Классические формы работают не только на уровне отдельных движений, но и на уровне спектакля как целого. Эяль любит превращать своих артистов в одно слипшееся от пота тело танца. Оно медленно пульсирует, меняет форму, распадается на атомы и собирается снова, от него временами отделяются единичные частицы. Именно контрапункт части и целого, их меняющиеся сложные соотношения – один из главных сюжетов работ Эяль. В Delay the Sadness она решает работать традиционно: артисты здесь образуют вполне стандартный кордебалет. Они выстраиваются в шеренги, разбиваются на пары (случайного гендерного состава) – в общем, все почти как в обычном балетном спектакле. При этом Эяль иногда может спокойно заставлять всех делать одно и то же: скрытая гениальность ее пластики в том, что она абсолютно по-разному преломляется телом каждого из участников спектакля.

Музыкальная дорожка, созданная Джозефом Лэймоном, очень похожа на то, что для Эяль много раз делал диджей и перкуссионист Ори Личтик. Лаконичный звуковой поток а-ля минимализм плавно меняет свои основные параметры: размер, текстуру и интенсивность. Начинается музыка как простенький около-лендлер, на сцене ведь почти бальные танцы; постепенно трехдольность перетекает в двудольность; затем возникает подобие хорала; потом звук вырождается в низкочастотное гудение. На сцене в этот момент остаются двое: Керен Лури Пардез и Даррен Девейни – давние соратники Эяль. Их дуэт мало похож на балетные па-де-де внешне, но идентичен им по внутренней сути. Он есть триумф статики над движением. Артисты не танцуют, а сплетаются друг с другом и перетекают из одной позы в другую. Поэтому композитор и хореограф убирают из музыки пульсацию: само время должно растечься и стать безразмерным.

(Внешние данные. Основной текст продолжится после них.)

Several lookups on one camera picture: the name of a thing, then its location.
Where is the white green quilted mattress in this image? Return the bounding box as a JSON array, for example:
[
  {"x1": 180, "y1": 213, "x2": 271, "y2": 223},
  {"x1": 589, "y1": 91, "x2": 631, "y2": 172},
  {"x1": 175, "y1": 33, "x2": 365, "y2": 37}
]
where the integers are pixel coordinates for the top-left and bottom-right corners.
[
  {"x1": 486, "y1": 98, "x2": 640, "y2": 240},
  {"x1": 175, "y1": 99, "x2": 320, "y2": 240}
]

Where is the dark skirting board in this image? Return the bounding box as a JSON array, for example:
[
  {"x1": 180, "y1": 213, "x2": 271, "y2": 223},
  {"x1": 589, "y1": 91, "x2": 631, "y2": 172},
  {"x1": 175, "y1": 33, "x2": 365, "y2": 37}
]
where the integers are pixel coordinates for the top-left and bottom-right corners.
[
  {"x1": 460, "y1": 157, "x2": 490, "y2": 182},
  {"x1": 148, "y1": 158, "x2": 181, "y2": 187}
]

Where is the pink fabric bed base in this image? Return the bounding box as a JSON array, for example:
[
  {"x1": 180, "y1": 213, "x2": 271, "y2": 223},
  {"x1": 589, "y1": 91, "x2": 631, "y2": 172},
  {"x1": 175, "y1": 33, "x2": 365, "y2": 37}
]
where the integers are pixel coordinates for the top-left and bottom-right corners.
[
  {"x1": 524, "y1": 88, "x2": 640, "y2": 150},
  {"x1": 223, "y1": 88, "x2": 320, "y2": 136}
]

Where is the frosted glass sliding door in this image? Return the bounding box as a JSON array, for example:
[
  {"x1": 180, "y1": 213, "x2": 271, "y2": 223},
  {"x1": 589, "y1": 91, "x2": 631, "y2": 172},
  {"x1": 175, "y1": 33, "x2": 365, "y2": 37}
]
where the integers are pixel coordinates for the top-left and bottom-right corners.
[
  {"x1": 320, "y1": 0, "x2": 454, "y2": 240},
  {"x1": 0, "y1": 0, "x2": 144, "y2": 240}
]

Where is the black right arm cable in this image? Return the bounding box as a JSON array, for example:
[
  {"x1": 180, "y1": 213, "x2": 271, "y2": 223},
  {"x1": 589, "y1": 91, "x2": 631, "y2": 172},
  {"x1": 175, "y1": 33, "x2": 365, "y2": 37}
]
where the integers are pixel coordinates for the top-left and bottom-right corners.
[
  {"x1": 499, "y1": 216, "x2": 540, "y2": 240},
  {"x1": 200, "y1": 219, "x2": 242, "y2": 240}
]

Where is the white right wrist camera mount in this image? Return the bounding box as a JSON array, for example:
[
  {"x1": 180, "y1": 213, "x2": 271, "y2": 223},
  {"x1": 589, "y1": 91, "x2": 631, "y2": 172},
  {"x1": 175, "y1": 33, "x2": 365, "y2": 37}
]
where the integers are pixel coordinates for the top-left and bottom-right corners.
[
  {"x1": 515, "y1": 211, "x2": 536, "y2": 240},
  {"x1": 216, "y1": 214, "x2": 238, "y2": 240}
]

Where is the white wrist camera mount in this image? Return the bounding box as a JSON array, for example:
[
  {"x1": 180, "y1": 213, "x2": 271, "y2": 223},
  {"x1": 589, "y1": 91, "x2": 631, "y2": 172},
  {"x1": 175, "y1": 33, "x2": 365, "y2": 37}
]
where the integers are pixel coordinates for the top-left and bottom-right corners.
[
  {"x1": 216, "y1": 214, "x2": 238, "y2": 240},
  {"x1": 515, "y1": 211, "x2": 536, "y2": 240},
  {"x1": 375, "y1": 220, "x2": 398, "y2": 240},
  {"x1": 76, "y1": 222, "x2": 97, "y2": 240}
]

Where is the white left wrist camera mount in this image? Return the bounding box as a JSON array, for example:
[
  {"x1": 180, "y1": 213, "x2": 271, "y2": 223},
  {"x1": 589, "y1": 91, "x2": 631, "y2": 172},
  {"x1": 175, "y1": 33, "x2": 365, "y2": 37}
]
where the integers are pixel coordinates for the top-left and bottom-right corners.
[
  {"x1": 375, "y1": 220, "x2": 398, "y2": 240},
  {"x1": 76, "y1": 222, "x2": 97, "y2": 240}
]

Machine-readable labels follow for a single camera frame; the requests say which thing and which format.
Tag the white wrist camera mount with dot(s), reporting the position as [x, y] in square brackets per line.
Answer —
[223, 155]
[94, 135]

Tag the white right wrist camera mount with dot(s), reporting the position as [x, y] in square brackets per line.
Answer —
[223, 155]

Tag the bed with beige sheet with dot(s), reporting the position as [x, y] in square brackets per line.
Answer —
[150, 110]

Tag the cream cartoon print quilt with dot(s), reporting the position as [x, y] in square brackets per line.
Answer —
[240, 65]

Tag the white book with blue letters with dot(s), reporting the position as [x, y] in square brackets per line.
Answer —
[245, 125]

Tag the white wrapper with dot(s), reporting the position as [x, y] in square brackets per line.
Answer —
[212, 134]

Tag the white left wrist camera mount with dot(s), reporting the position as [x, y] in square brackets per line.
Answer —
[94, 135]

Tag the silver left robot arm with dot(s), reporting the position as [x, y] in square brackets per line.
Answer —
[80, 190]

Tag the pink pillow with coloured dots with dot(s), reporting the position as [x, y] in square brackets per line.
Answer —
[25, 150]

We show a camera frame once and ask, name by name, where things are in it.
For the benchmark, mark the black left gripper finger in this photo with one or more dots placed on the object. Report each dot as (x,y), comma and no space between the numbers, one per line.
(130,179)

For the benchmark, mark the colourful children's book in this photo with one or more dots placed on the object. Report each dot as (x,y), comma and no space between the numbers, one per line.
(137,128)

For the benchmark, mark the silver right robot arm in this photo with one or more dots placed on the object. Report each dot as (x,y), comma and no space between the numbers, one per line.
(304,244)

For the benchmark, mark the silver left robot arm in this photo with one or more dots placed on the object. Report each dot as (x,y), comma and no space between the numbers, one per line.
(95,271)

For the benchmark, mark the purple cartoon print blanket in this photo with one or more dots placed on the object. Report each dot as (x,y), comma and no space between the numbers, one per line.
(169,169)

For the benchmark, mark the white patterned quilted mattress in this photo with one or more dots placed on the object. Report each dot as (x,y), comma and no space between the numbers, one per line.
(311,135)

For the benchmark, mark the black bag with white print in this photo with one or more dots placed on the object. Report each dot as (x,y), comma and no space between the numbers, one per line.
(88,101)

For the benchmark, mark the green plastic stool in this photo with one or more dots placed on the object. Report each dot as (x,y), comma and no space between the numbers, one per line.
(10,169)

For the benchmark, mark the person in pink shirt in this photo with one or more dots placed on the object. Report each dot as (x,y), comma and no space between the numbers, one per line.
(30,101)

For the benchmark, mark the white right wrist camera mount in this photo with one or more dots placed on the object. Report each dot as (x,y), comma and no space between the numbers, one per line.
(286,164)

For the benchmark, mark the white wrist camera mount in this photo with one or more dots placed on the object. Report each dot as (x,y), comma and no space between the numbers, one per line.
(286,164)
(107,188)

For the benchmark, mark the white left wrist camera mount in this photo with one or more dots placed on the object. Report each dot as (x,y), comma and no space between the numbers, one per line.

Радикальная новизна Delay the Sadness создается, неожиданно, через обращение к прошлому. Очертания классического танца и до этого отдаленно угадывались в работах Эяль, теперь же они видны отчетливо. Один из самых оригинальных пластических языков будто оголяет перед зрителем свой внутренний каркас, скелет, до того надежно спрятанный за слоями тканей и кожных покровов. Приходит ли Шарон Эяль к классическому танцу? Временно им увлекается? А может, возвращается? Одно можно сказать уверенно: она не играет, не изображает, не симулирует, а глубоко понимает и тонко чувствует danse d’école. Эяль – одна из тех немногих, кого сегодня можно назвать хореографом. Delay the Sadness в очередной раз это подтверждает.